All of the lines below should be printed again exactly as they are.

● **Provided records**
☆ ☆ ☆ ☆

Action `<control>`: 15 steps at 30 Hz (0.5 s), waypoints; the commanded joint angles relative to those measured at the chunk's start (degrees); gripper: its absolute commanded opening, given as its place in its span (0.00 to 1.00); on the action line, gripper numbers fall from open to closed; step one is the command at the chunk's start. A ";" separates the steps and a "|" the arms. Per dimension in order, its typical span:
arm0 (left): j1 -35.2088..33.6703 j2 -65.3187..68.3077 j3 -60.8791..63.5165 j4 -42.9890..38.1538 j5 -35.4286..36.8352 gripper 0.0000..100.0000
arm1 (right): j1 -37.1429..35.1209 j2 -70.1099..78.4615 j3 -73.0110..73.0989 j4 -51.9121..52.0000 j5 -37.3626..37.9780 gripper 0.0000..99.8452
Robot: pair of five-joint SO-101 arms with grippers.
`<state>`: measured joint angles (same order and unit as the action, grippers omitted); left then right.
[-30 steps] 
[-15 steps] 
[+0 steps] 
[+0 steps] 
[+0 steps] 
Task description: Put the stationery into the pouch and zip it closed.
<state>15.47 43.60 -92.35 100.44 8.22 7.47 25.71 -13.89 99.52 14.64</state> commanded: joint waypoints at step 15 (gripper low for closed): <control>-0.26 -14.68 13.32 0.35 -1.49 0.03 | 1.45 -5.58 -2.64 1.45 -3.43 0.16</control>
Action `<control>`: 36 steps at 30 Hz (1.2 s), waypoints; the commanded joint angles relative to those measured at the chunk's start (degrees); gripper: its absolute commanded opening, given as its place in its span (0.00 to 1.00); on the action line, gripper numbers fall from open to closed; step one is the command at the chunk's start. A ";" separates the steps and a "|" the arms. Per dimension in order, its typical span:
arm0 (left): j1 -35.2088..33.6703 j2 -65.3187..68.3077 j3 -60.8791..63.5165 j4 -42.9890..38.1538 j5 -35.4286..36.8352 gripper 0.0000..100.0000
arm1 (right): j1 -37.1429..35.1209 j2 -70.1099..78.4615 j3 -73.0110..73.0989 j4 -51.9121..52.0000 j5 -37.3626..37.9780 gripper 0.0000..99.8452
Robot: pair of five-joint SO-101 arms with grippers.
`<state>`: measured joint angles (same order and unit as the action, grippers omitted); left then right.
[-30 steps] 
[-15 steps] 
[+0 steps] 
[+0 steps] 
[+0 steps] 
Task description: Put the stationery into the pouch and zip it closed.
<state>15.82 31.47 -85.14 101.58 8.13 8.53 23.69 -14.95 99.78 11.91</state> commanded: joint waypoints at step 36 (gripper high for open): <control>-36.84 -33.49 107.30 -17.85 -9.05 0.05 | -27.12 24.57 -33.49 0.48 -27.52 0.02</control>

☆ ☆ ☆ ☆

● **Task output**
Action `<control>`: 15 steps at 30 Hz (0.5 s), waypoints; the commanded joint angles relative to those measured at the chunk's start (degrees); gripper: its absolute commanded opening, given as its place in its span (0.00 to 1.00); on the action line, gripper numbers fall from open to closed; step one is the command at the chunk's start. A ";" separates the steps and a "|" the arms. Per dimension in order, its typical span:
arm0 (left): j1 -35.2088..33.6703 j2 -65.3187..68.3077 j3 -60.8791..63.5165 j4 -42.9890..38.1538 j5 -35.4286..36.8352 gripper 0.0000..100.0000
arm1 (right): j1 -37.1429..35.1209 j2 -70.1099..78.4615 j3 -73.0110..73.0989 j4 -51.9121..52.0000 j5 -37.3626..37.9780 gripper 0.0000..99.8452
Robot: pair of five-joint SO-101 arms with grippers.
`<state>`: measured joint angles (same order and unit as the action, grippers omitted); left then right.
[-30 steps] 
[-15 steps] 
[+0 steps] 
[+0 steps] 
[+0 steps] 
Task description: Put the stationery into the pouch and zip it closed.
<state>15.47 43.60 -92.35 100.44 8.22 7.47 25.71 -13.89 99.52 14.64</state> commanded: joint waypoints at step 15 (gripper low for closed): <control>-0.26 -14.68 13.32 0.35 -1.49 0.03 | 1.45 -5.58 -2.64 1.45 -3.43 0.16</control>
Action `<control>`: 36 steps at 30 Hz (1.2 s), waypoints; the commanded joint angles relative to those measured at the chunk's start (degrees); gripper: its absolute commanded opening, given as its place in its span (0.00 to 1.00); on the action line, gripper numbers fall from open to closed; step one is the command at the chunk's start. A ";" separates the steps and a "|" the arms. Per dimension in order, its typical span:
arm0 (left): j1 -35.2088..33.6703 j2 -65.3187..68.3077 j3 -60.8791..63.5165 j4 -42.9890..38.1538 j5 -35.4286..36.8352 gripper 0.0000..100.0000
arm1 (right): j1 -37.1429..35.1209 j2 -70.1099..78.4615 j3 -73.0110..73.0989 j4 -51.9121..52.0000 j5 -37.3626..37.9780 gripper 0.0000..99.8452
Robot: pair of five-joint SO-101 arms with grippers.
`<state>`: measured joint angles (same order and unit as the action, grippers omitted); left then right.
[-30 steps] 
[-15 steps] 
[+0 steps] 
[+0 steps] 
[+0 steps] 
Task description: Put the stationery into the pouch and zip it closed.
<state>15.82 31.47 -85.14 101.58 8.13 8.53 23.69 -14.95 99.78 11.91</state> commanded: joint waypoints at step 36 (gripper high for open): <control>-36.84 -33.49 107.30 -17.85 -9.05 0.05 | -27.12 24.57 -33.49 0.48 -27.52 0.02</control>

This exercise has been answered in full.